__WHAT YOU NEED TO DO__: The answer must be the lines from the one containing "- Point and" through the last line of the data below, copied exactly, with nothing else.

__COLLECTED DATA__:
+ + + + +

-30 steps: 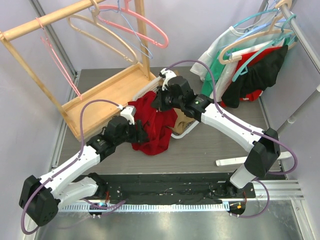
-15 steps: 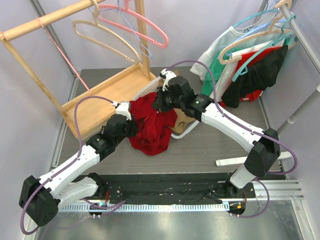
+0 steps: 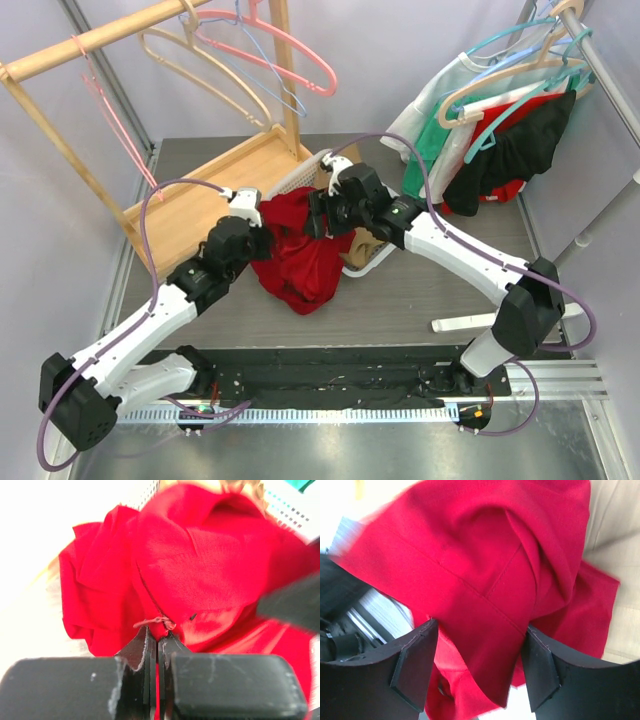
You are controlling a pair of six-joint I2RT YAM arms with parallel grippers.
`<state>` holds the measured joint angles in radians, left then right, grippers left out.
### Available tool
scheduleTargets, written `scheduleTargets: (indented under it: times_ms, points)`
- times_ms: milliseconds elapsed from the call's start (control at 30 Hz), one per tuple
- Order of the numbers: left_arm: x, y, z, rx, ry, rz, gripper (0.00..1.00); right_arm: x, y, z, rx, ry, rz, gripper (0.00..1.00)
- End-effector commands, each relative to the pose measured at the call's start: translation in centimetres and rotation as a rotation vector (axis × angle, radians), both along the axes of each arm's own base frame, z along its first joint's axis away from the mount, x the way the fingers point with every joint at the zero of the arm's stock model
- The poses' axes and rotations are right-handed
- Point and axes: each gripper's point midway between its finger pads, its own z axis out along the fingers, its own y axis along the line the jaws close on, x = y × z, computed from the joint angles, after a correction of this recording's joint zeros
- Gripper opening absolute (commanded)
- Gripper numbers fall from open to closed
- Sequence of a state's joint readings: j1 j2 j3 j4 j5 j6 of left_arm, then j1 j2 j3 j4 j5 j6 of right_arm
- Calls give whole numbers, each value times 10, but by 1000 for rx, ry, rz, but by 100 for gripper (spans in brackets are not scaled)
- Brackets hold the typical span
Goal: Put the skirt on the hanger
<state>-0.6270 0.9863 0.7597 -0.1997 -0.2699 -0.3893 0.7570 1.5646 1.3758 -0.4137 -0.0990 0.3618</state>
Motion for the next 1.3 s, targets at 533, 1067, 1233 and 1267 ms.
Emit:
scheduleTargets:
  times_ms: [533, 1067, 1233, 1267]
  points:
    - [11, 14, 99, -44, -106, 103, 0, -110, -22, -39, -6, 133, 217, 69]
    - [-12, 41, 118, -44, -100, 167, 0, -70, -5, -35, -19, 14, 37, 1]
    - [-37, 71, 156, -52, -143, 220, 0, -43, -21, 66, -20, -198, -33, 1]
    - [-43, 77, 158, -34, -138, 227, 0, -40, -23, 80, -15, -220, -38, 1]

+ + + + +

__TASK SOLUTION__:
- Point and axes: each gripper's point midway between its finger pads, its own z axis out along the fingers, its own y axis along the line the jaws close on, x = y × z, computed from the joint angles, after a correction of this recording's joint zeros
- Gripper opening absolute (commanded)
- Gripper numbers fall from open to closed
- Sequence of a state's joint readings: j1 j2 j3 j4 j5 j6 of left_arm, then j1 j2 j3 j4 j5 j6 of right_arm
- Calls give whole numbers, each value times 10, but by 1000 for rx, ry, rz, but by 100 for gripper (spans in brackets are not scaled)
- Brackets hold the typical span
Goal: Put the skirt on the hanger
<state>-0.6270 0.9863 0.7597 -0.1997 -0.2699 -0.3893 0.7570 1.5646 1.3758 -0.4137 -0.0990 0.3618</state>
Motion for the next 1.3 s, targets at 533, 1067, 1233 and 1267 ms.
Emit:
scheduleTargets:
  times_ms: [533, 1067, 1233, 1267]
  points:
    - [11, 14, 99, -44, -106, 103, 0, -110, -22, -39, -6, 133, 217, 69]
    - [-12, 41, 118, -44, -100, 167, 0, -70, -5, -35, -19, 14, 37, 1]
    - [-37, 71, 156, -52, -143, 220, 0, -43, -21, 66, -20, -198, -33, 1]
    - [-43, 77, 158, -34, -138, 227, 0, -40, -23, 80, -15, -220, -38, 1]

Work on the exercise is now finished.